– Sólo trato de asegurarme de que usted no pudo haberlo matado.
Hizo una pausa. Podía oírle respirar pesadamente en mi oreja mientras pensaba la respuesta. Acabó admitiendo, a regañadientes, que tenía una Browning Special de nueve milímetros.
– Eso me tranquiliza, señor Sommers. A Fepple lo mataron con un modelo suizo de otro calibre. Llámeme mañana para decirme si está dispuesto a negociar con la compañía. Buenas noches.

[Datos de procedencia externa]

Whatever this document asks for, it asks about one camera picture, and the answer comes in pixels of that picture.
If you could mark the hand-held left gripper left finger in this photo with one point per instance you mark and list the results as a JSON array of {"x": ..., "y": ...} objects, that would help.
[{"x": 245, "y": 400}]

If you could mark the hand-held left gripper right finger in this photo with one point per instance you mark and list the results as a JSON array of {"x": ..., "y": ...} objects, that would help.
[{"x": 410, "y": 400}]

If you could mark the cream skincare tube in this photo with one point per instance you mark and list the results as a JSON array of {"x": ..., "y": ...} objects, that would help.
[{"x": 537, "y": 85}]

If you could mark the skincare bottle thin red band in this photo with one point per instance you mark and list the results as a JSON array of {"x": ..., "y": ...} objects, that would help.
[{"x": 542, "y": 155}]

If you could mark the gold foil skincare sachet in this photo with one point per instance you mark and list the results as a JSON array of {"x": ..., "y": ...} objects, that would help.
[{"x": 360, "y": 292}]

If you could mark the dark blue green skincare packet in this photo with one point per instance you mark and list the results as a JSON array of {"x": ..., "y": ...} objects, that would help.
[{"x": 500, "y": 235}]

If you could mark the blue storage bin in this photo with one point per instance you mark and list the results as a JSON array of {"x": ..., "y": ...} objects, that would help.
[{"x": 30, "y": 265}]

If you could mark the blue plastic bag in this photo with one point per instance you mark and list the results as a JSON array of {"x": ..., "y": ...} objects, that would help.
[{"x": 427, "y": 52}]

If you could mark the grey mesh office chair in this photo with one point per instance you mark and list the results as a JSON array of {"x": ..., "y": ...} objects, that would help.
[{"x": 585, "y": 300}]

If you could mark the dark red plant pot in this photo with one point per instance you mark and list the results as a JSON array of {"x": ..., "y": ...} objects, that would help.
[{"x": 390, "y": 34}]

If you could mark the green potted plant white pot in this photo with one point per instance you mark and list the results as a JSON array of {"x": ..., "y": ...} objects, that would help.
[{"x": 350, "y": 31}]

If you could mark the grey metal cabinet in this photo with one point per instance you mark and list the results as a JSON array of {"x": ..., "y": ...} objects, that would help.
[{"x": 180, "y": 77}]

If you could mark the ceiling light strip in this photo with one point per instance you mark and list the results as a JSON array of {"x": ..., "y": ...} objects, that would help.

Cuando estaba arrastrando a los perros de regreso al coche, un vehículo de la guardia forestal se detuvo en el claro del bosque justo detrás de mi Mustang y nos enfocó con un reflector. Un guardia me dijo por megáfono que me acercara. Cuando nos vio pareció desilusionado de que fuésemos un trío respetuoso de la ley, ambos perros con la correa puesta. A los guardias les encanta ponerle multas a la gente por desobedecer las leyes y llevar a los animales sueltos. Mitch, siempre tan amigable, se abalanzó sobre el guardia, que retrocedió asqueado por el hedor. Parecía estar buscando alguna razón para poder multarnos, pero acabó por decirnos que el parque ya estaba cerrado y que iba a vigilarnos para asegurarse de que nos marchábamos.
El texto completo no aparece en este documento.